Convicted murderer Kenneth Noye has failed in his High Court attempt to challenge his mandatory life sentence.
Noye was extradited from Spain to stand trial for murder
Noye, 57, was jailed in 2000 for killing Stephen Cameron on the M25 at Swanley, in Kent, in 1996.
His lawyers had challenged the home secretary's refusal to convert the life sentence to a fixed term.
But Lord Justice Kennedy said David Blunkett's "continuing refusal was entirely appropriate" and the challenge "has no merit whatsoever".
'Promise over jail term'
Noye, who was extradited from Spain in 1998 to stand trial for the killing, has been held in the special secure unit at Whitemoor Prison, in Cambridgeshire, since May 1999.
He is categorised as an exceptional escape risk.
Noye fled to Spain in 1996 after the "road rage" murder of 21-year-old Stephen Cameron.
During his trial, his lawyers argued that the Spanish courts had only agreed to his extradition after a promise from the UK prosecuting authorities that he would not have to serve a life sentence.
Appearing for Noye on Friday, Mark Tomasi said new evidence had come from a Spanish lawyer that the Crown Prosecution Service had told the Spanish courts that Noye could expect a sentence of between seven and 15 years for manslaughter.
But Lord Justice Kennedy said there was still no reason to suppose the Spanish courts were under any misapprehension as to what would happen when he was returned to the UK.
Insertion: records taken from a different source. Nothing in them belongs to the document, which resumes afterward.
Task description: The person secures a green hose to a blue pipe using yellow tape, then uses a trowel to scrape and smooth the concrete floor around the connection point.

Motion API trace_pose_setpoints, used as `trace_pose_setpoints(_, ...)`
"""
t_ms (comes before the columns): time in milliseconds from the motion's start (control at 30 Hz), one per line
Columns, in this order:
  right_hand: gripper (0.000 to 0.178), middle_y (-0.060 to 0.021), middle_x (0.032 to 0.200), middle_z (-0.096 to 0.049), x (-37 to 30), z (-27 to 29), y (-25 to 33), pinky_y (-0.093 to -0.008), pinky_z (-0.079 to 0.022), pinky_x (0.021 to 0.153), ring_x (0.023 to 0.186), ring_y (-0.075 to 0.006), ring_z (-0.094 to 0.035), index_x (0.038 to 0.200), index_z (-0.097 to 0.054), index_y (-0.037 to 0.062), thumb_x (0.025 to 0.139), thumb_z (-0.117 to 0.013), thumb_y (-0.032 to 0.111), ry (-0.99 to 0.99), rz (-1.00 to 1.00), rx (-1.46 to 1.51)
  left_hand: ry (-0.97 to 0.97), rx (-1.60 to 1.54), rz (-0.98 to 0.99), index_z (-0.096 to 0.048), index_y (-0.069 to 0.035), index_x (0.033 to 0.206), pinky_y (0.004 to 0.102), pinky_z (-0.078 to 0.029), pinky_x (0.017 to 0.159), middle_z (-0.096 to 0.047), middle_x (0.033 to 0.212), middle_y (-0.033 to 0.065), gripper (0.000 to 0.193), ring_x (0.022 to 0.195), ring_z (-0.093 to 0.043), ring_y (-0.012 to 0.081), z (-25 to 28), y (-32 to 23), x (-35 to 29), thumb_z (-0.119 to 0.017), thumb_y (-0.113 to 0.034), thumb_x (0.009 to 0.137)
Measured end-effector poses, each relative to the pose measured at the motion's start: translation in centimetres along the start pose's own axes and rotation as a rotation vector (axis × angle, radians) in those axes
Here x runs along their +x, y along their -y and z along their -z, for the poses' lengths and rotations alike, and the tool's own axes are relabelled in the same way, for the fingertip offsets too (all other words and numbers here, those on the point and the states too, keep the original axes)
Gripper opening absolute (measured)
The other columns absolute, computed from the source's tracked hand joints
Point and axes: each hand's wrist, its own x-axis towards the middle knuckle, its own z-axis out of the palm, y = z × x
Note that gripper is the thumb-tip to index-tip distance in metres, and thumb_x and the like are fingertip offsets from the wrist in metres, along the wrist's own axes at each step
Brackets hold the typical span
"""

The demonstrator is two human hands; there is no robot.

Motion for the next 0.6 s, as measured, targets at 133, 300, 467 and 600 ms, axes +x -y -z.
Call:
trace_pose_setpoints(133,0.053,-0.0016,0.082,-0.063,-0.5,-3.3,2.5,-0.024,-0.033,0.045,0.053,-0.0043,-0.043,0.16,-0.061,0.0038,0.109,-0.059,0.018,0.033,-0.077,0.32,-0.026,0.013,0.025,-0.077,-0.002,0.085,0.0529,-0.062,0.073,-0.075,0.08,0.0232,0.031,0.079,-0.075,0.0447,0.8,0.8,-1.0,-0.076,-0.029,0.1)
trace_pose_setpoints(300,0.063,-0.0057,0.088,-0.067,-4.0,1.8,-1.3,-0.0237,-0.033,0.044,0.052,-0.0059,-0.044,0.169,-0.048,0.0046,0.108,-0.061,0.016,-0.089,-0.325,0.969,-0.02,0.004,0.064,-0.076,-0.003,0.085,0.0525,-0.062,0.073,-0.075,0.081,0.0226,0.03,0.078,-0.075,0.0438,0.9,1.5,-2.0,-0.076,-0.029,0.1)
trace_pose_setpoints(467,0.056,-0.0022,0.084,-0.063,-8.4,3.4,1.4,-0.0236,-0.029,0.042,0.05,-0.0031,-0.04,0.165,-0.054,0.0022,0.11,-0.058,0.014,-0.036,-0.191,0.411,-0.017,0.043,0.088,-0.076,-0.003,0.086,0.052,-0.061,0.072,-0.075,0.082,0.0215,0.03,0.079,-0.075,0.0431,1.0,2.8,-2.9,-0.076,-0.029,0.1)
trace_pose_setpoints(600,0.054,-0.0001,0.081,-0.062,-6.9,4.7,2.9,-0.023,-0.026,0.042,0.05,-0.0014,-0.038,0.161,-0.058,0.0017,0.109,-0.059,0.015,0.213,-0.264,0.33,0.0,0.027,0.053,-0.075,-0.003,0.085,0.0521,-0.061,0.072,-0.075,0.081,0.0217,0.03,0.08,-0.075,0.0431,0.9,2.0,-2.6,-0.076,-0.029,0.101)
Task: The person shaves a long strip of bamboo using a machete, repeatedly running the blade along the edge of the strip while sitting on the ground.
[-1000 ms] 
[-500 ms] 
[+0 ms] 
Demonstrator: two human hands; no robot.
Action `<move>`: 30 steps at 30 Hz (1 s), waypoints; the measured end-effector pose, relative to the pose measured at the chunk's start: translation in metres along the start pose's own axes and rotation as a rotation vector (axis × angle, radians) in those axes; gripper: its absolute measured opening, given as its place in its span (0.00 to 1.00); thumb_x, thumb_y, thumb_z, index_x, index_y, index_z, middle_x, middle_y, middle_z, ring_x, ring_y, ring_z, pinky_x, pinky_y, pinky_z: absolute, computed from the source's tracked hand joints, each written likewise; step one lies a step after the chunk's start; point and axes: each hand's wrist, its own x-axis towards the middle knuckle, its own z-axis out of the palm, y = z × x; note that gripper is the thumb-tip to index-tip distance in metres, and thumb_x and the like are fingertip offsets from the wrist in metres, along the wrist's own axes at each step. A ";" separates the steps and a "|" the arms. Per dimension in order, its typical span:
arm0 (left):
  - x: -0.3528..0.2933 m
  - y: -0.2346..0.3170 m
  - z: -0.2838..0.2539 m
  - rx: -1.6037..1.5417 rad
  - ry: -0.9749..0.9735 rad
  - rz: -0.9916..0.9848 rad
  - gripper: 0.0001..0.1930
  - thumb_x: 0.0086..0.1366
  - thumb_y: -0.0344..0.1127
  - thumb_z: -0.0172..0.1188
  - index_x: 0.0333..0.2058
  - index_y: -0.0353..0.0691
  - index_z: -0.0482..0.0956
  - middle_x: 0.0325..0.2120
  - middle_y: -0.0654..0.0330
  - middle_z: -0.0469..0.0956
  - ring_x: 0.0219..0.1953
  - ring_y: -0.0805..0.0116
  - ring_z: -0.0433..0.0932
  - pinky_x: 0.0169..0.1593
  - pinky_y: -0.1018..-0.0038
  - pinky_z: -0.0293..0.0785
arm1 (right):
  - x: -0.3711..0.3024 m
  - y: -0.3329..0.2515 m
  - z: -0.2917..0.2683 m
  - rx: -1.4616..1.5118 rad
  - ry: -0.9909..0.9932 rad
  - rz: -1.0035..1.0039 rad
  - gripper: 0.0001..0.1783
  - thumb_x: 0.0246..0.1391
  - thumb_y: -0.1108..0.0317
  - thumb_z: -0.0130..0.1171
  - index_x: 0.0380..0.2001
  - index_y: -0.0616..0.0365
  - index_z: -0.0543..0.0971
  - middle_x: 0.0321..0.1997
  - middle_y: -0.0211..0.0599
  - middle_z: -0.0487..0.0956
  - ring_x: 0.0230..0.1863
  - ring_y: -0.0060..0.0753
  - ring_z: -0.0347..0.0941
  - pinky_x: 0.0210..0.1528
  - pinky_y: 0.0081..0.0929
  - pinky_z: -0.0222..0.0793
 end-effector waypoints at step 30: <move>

He also explained that in reality Noye could become eligible to apply for parole after serving 16 years in jail, which did not mean being locked up for life.
His lawyers said they would be asking the Criminal Cases Review Commission to consider sending his case back to the Court of Appeal on the basis that his conviction was legally flawed.
Noye is mounting a separate High Court challenge alleging inhuman and degrading prison conditions.